Participation and Feedback
In our experience, well-designed incentives not only improve participation rates in both off-chain and on-chain voting but also enhance the quality of feedback and contributions. While introducing more variables can initially be labor-intensive for the program managers, the right tools and automation can streamline these processes over time.
Code of Conduct
A Code of Conduct or Ethics for delegates is increasingly essential. Misaligned incentives or deviations from the DAO’s ethos and goals can arise, especially when there is potential for value extraction or collusion. Mechanisms should be in place to remove delegates who fail to align with the protocol’s and DAO’s best interests.
Program Management
Program managers should have sufficient flexibility to evaluate participation, manage resources, assign compensations, and even enforce rules of engagement when necessary. This ‘discretionary’ authority must be balanced with robust accountability mechanisms and community scrutiny to ensure transparency and trust.
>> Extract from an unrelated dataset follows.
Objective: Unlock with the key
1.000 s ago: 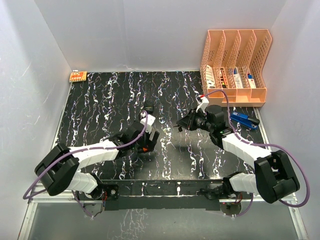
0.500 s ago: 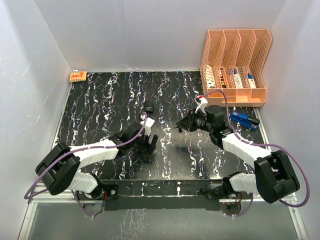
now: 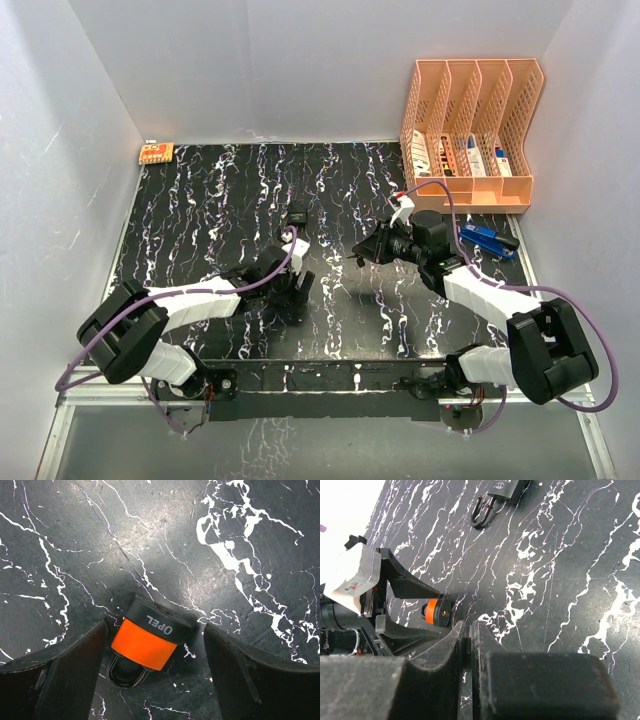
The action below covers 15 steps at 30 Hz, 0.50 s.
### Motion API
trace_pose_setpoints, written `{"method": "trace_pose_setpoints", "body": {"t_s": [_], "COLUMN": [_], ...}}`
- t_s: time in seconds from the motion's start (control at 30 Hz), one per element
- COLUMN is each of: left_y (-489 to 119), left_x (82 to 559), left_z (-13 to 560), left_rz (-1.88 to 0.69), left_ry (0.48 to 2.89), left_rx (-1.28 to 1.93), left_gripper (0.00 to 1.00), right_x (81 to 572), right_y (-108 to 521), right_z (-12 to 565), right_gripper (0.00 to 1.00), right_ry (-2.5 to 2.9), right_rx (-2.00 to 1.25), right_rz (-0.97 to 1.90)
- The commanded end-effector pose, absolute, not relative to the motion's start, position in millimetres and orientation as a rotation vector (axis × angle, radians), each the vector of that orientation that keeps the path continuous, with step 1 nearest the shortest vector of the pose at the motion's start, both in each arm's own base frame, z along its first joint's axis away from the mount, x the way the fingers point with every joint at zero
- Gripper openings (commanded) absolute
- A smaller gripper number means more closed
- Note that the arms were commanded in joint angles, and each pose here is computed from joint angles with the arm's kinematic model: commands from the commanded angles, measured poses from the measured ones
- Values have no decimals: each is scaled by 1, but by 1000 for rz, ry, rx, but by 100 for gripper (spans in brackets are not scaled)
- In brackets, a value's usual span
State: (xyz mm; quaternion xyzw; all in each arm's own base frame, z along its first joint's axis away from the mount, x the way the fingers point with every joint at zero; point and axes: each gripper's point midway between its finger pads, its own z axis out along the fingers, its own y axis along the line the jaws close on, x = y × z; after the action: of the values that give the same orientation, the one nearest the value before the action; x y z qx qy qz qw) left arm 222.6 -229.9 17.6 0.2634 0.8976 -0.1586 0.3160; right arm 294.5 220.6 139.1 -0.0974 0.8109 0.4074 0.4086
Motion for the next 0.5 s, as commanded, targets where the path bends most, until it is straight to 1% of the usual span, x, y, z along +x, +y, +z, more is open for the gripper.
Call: {"method": "trace_pose_setpoints", "body": {"t_s": [0.0, 0.23, 0.47], "left_y": [-224, -226, -242], "left_x": [208, 198, 190], "left_z": [4, -8, -11], "left_rz": [-432, -459, -517], "left_ry": [2435, 2493, 2500], "left_rx": [722, 731, 762], "left_gripper": [74, 63, 59], "right_x": [301, 302, 301], "right_y": [223, 223, 223], "right_z": [152, 149, 147], "right_gripper": [0, 0, 0], "right_ry": [1981, 1988, 1995], "right_rx": [-288, -290, -293], "right_rz": [1027, 1025, 1026]}}
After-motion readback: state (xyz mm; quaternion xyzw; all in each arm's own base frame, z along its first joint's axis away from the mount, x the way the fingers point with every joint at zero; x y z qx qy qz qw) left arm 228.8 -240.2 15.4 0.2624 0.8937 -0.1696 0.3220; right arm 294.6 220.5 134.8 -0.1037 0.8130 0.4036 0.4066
From SEEDGov we’re willing to participate with the crafting of the proposal and we’re open to any questions that could help this discussion. Happy to share our learnings!
I have a question (and I could have replied to any post here, just using the last one for simplicity):
Should a incentive program reward delegates differently if they are just delegate for one L2 compared to delegates that are serving in several L2 governance systems?
I am asking this cause on the one hand I am sure want experienced and knowledgable delegates. On the other hand if all delegates are working for all L2s their position could be harmed cause it’s all “same same but different”.
My gut feeling tells me we likely need a mix - but it will be hard to craft a incentive program that is attractive for both delegate profiles?